SEJARAH KEDOKTERAN NUKLIR



Kedokteran Nuklir merupakan salah satu cabang ilmu kedokteran yang mengalami perkembangan pesat seiring dengan kemajuan penelitian dibidang pemnfaatan tenaga nuklir untuk kepentingan damai.

Dalam proses perkembangannya, kedokteran nuklir merupakan hasil dari kontribusi dari para ilmuwan dari berbagai disiplin ilmu yang berbeda, mulai dari ilmu fisika, kimia, teknik, dan kedokteran.
Momentum paling penting dalam perkembangan kedokteran nuklir adalah penemuan radionuklida buatan Frédéric Joliot-Curie dan Irène Joliot-Curie pada tahun 1934.  Pada bulan Februari 1934, Joliot-Currie mempubllikasikan bahan radioaktiv buatan yang pertama dalam jurnal Nature. Penemuan mereka diilhami hasil penelitian sebelumnya yang dilakukan oleh Wilhelm Konrad Roentgen tentang  X-ray, Henri Becquerel tentang garam radioaktif uranium, dan Marie Curie (ibu Irene Curie) tentang thorium radioaktif, polonium serta pengaruh penggunaan koin dalam radioaktivitas.

Pada tahun 1930, Taro Takemi mempelajari penerapan fisika nuklir dalam bidang pengobatan.

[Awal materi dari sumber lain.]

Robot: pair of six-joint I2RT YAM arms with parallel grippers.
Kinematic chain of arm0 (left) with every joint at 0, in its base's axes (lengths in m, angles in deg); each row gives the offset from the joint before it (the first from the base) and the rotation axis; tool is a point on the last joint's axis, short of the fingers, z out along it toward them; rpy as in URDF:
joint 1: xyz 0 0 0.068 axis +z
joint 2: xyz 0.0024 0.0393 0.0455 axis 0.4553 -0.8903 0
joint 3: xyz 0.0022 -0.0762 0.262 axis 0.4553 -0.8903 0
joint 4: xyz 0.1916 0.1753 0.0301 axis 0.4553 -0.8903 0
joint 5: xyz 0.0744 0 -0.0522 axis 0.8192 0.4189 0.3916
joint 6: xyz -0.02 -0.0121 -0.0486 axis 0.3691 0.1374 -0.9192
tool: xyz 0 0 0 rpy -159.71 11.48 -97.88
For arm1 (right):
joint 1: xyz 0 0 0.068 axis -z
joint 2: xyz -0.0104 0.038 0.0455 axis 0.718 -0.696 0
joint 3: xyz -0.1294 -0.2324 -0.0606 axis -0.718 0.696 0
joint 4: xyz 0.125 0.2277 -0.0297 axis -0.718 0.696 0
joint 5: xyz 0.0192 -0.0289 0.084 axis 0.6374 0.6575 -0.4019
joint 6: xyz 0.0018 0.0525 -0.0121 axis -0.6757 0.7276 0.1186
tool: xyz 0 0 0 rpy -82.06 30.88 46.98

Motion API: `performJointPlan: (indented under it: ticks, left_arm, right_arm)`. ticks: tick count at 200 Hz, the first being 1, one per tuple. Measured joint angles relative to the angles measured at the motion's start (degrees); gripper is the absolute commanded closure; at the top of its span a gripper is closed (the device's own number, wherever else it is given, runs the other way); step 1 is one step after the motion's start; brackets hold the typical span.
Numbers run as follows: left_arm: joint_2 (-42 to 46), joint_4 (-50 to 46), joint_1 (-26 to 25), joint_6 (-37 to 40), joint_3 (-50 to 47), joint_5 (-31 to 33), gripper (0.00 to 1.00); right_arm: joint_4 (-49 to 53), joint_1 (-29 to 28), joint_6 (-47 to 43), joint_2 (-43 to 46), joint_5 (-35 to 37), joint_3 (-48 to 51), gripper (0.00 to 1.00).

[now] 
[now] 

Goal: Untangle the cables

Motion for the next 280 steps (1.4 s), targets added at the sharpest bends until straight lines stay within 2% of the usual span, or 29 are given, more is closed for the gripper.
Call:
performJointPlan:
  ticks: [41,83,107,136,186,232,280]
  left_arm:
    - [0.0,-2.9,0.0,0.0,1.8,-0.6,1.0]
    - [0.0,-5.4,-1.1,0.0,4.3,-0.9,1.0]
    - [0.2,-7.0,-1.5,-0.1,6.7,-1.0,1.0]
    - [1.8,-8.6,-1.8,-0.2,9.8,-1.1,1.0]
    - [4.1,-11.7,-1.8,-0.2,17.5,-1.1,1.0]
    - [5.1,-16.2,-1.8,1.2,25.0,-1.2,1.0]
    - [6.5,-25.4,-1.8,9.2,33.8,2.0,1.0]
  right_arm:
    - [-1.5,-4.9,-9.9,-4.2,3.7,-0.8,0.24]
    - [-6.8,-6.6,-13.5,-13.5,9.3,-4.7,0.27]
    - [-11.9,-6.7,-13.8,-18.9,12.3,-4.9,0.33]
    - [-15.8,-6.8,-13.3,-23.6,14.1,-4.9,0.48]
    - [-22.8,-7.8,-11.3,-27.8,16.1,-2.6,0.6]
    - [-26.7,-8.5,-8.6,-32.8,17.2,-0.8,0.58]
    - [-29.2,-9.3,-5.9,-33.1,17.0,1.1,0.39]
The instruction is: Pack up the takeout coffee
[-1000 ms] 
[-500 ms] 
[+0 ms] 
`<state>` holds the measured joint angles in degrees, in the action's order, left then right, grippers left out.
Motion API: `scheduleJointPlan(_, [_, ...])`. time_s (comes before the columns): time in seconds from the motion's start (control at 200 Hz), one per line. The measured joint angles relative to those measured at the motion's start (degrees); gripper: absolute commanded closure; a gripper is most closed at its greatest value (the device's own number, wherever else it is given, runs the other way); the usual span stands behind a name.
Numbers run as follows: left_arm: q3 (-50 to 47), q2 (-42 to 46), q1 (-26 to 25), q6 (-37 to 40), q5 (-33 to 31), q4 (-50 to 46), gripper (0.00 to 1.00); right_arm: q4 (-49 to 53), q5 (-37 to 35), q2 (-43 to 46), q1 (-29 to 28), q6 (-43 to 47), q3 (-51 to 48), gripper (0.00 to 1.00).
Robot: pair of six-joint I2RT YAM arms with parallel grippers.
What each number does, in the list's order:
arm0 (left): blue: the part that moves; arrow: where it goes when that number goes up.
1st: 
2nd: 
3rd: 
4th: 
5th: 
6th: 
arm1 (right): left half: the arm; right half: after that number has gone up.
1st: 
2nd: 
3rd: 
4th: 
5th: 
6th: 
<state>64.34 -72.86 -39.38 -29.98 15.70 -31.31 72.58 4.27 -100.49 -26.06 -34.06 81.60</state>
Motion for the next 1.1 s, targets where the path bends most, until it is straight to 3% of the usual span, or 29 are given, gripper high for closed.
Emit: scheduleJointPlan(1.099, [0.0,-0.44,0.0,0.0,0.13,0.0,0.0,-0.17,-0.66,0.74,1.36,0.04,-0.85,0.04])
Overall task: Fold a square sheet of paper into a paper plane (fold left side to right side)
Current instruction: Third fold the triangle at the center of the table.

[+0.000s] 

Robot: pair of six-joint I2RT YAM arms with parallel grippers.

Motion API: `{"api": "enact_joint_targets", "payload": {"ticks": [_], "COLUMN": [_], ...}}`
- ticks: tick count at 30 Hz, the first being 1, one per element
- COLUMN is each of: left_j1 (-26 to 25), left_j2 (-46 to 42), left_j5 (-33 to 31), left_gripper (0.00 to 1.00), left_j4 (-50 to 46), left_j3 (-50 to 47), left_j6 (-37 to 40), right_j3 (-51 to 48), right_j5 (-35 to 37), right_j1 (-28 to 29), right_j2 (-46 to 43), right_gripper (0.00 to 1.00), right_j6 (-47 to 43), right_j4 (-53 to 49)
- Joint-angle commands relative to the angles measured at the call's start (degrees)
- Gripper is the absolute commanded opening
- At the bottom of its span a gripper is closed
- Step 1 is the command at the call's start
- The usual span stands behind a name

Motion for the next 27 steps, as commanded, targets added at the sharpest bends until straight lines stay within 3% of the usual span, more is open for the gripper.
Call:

Pada tanggal 7 Desember 1946, Kedokteran Nuklir mendapat pengakuan lebih luas ketika sebuah artikel yang ditulis oleh Sam Seidin diterbitkan dalam Journal of American Medical Association. Dalam artikel tersebut diuraikan kesuksesan penggunaan radioiod (I-131) terhadap pasien dengan metastasis kanker tiroid. Hal ini dianggap oleh banyak sejarahwan sebagai artikel yang paling penting yang pernah diterbitkan dalam Kedokteran Nuklir. Walaupun, pada awal penggunaan I-131 dikhususkan untuk terapi kanker tiroid, dalam perkembangannya penggunaan I-131 kemudian berkembang untuk pencitraan kelenjar tiroid,kuantifikasi fungsi tiroid, dan terapi untuk hipertiroidisme.

Semakin meluasnya penggunaan secara klinis, Kedokteran Nuklir dimulai pada awal 1950-an, sehingga pengetahuan tentang radionuklida , deteksi radioaktivitas, dan penggunaan radionuklida tertentu untuk melacak proses-proses biokimia semakin diperluas dan diperdalam oleh para ahli. Benediktus Cassen adalah perintis dalam mengembangkan scanner pertama dan Hal O Anger' mengembangkan kamera scintilasi dan  memperluas applikasi  Kedokteran Nuklir dengan  spesialisasi pencitraan medis.

Pada tahun-tahun awal pertumbuhan kedokteran nuklir sangat fenomenal. Pada tahun 1954, Perhimpunan Kedokteran Nuklir dibentuk di Spokane, Washington, USA. Pada tahun 1960, Perhimpunan tersebut mulai mempublikasikan Jurnal Kedokteran Nuklir yang merupkan salah satu  jurnal ilmiah terkemuka Amerika.

Di antara banyak radionuklida yang ditemukan, dalam aplikasi medis, penemuan dan pengembangan Technetium-99m merupakan hal yang sangat penting. Penemuan Technitium pertama kali ditemukan pada tahun 1937 oleh C. Perrier dan E. Segre sebagai unsur buatan. Saat ini, Technetium-99m adalah unsur yang paling dimanfaatkan dalam Kedokteran Nuklir dan berperan dalam berbagai studi pencitraan Kedokteran Nuklir.

Pada tahun 1970-an sebagian besar organ tubuh dapat divisualisasikan menggunakan metode Kedokteran Nuklir. Pada tahun 1971, American Medical Association resmi mengakui kedokteran nuklir sebagai spesialisasi medis, dan pada 1980-an, radiofarmasi dirancang untuk digunakan dalam diagnosis penyakit jantung. Teknik pencitraan tomografi telah dikembangkan lebih lanjut di Washington University School of Medicine.